Question

A cylinder fitted with a piston contain 0.2 moles of air at temperature \[{27^ \circ }C.\]The piston is pushed so slowly that the air within the cylinder remains in thermal equilibrium with the surroundings. Find the approximate work done by the final volume is twice the initial volume
A. 549 J
B. 345 J
C. 453 J
D. 600 J

Answer 1

Hint:
 No change in temperature hence it is an isothermal process.
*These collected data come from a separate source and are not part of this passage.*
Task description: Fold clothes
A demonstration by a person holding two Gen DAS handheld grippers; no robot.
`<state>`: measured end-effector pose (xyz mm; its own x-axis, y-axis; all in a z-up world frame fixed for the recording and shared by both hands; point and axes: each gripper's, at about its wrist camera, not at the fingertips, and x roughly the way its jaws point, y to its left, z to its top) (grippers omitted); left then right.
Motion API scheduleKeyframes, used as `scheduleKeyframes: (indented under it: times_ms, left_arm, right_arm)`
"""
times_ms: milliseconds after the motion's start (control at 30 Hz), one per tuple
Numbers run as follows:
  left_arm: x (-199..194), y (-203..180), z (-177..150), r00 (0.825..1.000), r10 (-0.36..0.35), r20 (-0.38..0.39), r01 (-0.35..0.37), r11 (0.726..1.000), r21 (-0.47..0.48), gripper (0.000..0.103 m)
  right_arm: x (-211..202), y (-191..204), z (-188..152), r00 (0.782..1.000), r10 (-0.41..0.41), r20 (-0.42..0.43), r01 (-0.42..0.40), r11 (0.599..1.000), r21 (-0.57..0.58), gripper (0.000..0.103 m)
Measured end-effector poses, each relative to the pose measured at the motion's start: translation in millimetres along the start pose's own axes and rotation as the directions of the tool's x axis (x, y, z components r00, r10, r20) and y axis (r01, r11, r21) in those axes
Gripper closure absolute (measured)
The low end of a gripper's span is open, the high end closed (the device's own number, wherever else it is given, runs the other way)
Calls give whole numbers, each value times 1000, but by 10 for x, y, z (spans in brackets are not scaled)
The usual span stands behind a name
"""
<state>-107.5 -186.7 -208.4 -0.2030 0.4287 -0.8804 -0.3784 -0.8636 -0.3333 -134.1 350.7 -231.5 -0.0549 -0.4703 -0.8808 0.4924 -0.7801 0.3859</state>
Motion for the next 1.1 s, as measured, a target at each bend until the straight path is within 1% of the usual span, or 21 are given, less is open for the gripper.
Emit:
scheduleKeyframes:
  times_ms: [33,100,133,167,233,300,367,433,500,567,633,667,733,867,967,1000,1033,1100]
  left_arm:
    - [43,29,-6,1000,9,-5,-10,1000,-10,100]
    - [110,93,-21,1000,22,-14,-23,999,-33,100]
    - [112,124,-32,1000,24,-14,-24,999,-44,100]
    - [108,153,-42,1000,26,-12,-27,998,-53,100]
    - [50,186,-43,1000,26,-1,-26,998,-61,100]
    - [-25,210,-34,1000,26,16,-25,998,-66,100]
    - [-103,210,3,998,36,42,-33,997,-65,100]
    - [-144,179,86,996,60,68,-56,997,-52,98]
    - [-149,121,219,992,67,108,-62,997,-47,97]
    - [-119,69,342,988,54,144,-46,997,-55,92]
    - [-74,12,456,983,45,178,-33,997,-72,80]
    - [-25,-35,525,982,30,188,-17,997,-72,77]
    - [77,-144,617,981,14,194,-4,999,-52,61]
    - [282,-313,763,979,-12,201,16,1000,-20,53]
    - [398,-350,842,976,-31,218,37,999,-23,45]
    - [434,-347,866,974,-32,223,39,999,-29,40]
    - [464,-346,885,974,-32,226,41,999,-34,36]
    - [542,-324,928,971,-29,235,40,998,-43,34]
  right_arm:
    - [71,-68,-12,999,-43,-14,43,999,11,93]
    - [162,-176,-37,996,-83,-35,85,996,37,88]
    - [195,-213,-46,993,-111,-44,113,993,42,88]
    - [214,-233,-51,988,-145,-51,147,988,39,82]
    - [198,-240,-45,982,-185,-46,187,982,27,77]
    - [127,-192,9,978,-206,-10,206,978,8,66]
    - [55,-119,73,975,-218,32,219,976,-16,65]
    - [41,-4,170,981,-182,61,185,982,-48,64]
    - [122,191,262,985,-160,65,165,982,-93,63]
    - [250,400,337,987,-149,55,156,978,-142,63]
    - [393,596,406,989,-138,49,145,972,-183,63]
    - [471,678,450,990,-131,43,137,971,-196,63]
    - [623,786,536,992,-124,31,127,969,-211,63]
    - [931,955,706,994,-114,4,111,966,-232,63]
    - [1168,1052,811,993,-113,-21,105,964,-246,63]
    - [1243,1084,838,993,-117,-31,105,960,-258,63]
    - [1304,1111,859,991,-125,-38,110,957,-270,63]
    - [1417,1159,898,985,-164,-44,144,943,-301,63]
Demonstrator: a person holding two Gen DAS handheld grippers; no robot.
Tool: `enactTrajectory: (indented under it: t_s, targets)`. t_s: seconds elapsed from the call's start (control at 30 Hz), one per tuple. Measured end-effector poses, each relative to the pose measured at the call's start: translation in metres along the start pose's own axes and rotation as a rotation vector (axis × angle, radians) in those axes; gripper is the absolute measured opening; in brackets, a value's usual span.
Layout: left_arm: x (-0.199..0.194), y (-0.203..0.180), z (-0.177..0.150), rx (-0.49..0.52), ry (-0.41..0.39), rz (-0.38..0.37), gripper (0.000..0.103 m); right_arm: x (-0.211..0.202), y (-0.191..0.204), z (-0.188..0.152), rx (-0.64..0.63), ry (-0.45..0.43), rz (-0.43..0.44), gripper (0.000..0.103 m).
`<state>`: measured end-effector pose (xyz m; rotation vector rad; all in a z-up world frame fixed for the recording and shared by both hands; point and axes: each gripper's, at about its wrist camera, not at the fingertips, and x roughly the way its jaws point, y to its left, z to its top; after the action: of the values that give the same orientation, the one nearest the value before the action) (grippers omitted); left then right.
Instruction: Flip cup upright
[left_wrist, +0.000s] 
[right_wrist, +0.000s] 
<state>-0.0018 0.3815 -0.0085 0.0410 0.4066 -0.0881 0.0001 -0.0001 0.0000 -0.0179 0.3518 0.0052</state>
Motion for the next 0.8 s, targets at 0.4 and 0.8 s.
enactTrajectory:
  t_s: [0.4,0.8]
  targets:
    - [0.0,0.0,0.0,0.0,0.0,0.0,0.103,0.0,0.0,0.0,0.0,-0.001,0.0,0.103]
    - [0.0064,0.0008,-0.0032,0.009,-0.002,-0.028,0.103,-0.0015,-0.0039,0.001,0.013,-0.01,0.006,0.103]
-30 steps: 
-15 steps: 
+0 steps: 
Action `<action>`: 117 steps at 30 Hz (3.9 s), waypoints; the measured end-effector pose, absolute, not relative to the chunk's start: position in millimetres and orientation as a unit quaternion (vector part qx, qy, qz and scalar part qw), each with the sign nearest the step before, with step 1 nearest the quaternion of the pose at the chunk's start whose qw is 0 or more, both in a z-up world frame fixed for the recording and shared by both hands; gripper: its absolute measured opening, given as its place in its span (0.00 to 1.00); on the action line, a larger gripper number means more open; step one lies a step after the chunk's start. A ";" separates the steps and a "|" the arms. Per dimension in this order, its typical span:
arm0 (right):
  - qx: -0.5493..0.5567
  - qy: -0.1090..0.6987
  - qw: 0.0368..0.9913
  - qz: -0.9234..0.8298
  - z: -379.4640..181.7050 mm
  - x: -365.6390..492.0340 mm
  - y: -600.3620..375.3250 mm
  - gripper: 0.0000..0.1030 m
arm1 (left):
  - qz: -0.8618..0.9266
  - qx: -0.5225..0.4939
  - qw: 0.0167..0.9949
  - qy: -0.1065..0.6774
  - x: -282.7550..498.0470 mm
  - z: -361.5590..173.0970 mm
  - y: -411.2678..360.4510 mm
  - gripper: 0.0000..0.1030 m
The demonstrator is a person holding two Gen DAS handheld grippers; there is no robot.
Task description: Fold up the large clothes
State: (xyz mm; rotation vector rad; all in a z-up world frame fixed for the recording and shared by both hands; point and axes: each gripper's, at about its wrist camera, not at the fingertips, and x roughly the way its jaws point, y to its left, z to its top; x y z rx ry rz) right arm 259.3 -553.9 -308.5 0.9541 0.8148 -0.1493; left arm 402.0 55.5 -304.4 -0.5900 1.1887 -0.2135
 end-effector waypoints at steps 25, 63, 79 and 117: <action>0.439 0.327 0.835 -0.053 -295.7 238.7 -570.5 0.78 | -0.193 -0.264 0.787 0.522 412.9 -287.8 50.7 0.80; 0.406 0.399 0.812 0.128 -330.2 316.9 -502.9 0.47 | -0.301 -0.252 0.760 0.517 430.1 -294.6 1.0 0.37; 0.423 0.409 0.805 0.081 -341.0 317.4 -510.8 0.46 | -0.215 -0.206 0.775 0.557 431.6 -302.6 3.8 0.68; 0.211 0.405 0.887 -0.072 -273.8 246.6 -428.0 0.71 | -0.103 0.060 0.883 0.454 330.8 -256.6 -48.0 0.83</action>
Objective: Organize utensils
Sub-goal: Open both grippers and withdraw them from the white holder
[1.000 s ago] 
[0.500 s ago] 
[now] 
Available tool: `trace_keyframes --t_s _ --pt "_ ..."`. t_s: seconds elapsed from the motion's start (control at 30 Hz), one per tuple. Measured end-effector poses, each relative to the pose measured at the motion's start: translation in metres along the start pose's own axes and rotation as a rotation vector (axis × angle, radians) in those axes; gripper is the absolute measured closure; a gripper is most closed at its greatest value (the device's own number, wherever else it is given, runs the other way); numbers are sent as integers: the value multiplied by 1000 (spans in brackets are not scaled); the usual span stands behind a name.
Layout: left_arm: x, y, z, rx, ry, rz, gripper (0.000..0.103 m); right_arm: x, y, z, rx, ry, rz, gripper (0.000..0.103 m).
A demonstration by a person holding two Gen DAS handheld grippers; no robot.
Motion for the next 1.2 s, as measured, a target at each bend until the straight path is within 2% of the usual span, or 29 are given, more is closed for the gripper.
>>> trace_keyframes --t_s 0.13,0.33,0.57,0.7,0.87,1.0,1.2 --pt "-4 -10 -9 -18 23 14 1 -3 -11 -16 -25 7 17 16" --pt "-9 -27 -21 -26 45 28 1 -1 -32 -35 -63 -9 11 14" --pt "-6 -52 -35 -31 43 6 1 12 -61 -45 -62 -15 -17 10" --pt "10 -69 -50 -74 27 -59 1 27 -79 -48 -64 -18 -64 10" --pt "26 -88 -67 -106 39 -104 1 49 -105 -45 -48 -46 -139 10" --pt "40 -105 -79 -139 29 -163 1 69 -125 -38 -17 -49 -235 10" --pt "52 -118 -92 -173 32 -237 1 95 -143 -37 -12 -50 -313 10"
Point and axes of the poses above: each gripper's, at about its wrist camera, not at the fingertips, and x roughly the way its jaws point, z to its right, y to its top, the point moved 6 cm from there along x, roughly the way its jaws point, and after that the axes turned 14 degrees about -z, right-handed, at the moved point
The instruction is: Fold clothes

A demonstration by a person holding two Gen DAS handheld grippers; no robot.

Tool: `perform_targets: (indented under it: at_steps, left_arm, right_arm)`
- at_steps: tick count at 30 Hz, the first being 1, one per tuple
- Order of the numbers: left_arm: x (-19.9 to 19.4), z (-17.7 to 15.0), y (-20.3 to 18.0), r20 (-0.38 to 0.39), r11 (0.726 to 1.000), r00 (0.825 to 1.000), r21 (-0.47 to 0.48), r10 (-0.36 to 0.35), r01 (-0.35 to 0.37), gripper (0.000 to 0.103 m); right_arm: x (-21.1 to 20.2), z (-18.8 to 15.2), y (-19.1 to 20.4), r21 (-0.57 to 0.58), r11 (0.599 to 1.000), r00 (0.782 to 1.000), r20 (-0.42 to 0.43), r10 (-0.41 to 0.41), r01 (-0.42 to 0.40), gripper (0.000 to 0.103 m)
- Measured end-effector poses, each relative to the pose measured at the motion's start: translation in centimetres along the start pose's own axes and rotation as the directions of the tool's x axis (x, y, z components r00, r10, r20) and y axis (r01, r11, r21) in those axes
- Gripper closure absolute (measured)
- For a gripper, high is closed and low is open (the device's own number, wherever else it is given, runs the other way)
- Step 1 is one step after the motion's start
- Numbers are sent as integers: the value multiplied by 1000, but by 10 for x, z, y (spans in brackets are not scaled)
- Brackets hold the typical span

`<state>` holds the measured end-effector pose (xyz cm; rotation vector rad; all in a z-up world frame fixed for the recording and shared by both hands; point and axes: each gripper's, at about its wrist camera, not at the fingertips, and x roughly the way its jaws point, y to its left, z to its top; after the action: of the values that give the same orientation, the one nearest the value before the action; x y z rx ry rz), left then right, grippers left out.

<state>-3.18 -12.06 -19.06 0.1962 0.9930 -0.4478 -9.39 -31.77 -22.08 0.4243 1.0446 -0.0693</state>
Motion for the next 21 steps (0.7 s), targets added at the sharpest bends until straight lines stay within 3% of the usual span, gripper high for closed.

An isothermal process is a process where the temperature of the system remains constant. You can calculate work done of an isothermal process by putting the value P means pressure from the ideal gas law equation in the equation $W = pdV$and by solving it.


Complete step by step solution:

We know that ${0^0}C = 273K$. Hence ${27^0}C = 300K$.
By looking at the question carefully, we see that water is at \[300K\] and also the ice is at \[300K\]temperature. Hence, no change in temperature. So, the process is isothermal because only change in states happens. Let’s discuss work done in an isothermal process.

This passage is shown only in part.